Architecture

OmniShield is a confidential computing component for the Spark big data engine. It runs in the TEE of the customer's data center to encrypt and decrypt data by executing the computing process in the hardware-based TEE. With OmniShield, data security in the REE is also safeguarded.

OmniShield can work as a plugin of Spark to encrypt and decrypt CSV, JSON, and TXT row-based data sources in DataFrame and Spark SQL scenarios. You can modify the ORC code to encrypt ORC column-based data sources in the Spark SQL scenario. Also, you can modify the Spark encryption and decryption code to enable the SM4 algorithm for drive and network I/O encryption and decryption. In addition, you can modify the Spark Executor code to implement remote attestation for Spark in Yarn resource management mode.

Figure 1 shows the OmniShield architecture.

OmniShield performs the following functions:

• Encrypts and decrypts CSV, JSON, and TXT row-based data sources in the DataFrame scenario.

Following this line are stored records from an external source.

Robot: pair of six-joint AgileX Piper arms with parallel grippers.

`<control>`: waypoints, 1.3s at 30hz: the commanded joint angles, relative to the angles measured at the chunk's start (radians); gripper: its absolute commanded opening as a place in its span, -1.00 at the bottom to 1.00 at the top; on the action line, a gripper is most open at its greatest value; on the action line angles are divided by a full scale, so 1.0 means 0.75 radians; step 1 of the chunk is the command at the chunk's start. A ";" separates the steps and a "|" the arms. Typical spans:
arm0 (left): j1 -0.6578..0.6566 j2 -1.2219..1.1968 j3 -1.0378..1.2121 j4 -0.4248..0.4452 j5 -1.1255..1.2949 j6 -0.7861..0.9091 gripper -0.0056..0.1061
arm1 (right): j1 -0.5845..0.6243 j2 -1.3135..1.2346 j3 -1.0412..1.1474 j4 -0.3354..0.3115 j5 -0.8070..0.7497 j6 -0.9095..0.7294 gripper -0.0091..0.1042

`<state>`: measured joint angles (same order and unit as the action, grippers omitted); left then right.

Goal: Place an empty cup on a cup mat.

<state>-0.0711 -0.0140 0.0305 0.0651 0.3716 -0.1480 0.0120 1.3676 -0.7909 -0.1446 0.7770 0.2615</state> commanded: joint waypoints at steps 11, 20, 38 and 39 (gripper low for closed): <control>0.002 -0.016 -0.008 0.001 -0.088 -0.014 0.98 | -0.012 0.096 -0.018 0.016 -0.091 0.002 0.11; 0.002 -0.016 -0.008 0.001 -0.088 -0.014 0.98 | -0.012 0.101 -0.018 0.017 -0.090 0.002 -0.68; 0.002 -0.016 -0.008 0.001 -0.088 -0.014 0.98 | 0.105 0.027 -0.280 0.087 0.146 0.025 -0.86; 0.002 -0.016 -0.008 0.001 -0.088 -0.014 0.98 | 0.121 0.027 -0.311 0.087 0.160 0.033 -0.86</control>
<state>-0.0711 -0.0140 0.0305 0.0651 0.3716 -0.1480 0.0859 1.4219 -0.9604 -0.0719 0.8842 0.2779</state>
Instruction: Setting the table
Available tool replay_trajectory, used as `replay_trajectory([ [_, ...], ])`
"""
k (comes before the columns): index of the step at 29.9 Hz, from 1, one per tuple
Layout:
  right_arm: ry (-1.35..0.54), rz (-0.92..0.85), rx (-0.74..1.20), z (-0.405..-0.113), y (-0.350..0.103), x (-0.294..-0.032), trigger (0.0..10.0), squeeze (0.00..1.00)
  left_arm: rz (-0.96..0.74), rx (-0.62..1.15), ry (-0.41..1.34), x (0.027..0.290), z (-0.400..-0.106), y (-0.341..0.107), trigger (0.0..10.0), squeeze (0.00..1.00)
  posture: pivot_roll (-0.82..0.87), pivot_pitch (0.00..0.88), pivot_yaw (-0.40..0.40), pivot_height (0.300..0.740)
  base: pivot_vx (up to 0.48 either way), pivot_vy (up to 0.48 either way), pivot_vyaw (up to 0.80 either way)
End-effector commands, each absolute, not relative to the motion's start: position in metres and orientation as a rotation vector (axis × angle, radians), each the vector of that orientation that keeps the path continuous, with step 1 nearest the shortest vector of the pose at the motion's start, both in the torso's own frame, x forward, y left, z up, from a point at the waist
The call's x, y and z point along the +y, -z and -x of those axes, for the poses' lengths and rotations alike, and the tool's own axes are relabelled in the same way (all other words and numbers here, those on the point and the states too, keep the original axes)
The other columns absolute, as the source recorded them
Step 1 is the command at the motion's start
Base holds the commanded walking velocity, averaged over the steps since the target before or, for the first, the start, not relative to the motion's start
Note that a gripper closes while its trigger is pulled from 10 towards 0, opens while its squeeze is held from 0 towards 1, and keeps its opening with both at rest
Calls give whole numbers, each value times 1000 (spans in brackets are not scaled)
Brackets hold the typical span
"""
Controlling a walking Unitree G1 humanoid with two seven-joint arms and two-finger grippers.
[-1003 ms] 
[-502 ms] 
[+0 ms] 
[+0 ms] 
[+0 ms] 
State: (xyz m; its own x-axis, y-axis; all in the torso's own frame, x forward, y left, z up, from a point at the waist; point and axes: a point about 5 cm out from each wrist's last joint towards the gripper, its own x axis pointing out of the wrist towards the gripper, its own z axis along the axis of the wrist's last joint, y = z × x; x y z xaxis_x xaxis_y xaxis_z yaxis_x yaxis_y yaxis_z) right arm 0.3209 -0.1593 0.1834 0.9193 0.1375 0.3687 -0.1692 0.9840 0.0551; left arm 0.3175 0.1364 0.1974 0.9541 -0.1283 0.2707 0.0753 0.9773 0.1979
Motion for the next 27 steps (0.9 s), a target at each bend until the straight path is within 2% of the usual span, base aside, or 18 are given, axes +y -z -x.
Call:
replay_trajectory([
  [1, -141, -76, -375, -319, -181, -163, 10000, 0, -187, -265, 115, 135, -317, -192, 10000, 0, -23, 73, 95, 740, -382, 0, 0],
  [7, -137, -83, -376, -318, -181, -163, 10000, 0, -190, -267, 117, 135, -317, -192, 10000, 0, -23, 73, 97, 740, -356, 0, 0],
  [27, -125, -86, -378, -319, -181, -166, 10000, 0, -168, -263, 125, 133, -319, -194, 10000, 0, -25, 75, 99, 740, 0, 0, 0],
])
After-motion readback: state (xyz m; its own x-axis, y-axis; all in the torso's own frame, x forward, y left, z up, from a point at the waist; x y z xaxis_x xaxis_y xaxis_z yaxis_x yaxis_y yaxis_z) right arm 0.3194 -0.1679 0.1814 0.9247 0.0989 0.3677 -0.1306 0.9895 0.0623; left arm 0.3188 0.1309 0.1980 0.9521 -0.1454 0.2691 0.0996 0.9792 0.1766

The used encryption algorithm is AES/GCM/NOPadding. APIs are provided for mainstream key management servers (KMSs) such as Hadoop to obtain keys.
• Encrypts and decrypts CSV, JSON, and TXT row-based data sources in the Spark SQL scenario. The used encryption algorithm is AES/GCM/NOPadding or SM4/GCM/NOPadding. APIs are provided for mainstream KMSs such as Hadoop to obtain keys.
• Encrypts and decrypts ORC column-based data sources in the Spark SQL scenario. The used encryption algorithm is SM4/GCM/NOPadding.
• Encrypts and decrypts Spark shuffle drive and network I/Os. The used encryption algorithm is SM4/GCM/NOPadding.
• Provides Spark on Yarn application-level remote attestation based on the Integrity Measurement Architecture (IMA) of the openEuler OS. An IMA-based measurement report can be generated and remote attestation can be initiated when starting the Spark Executor.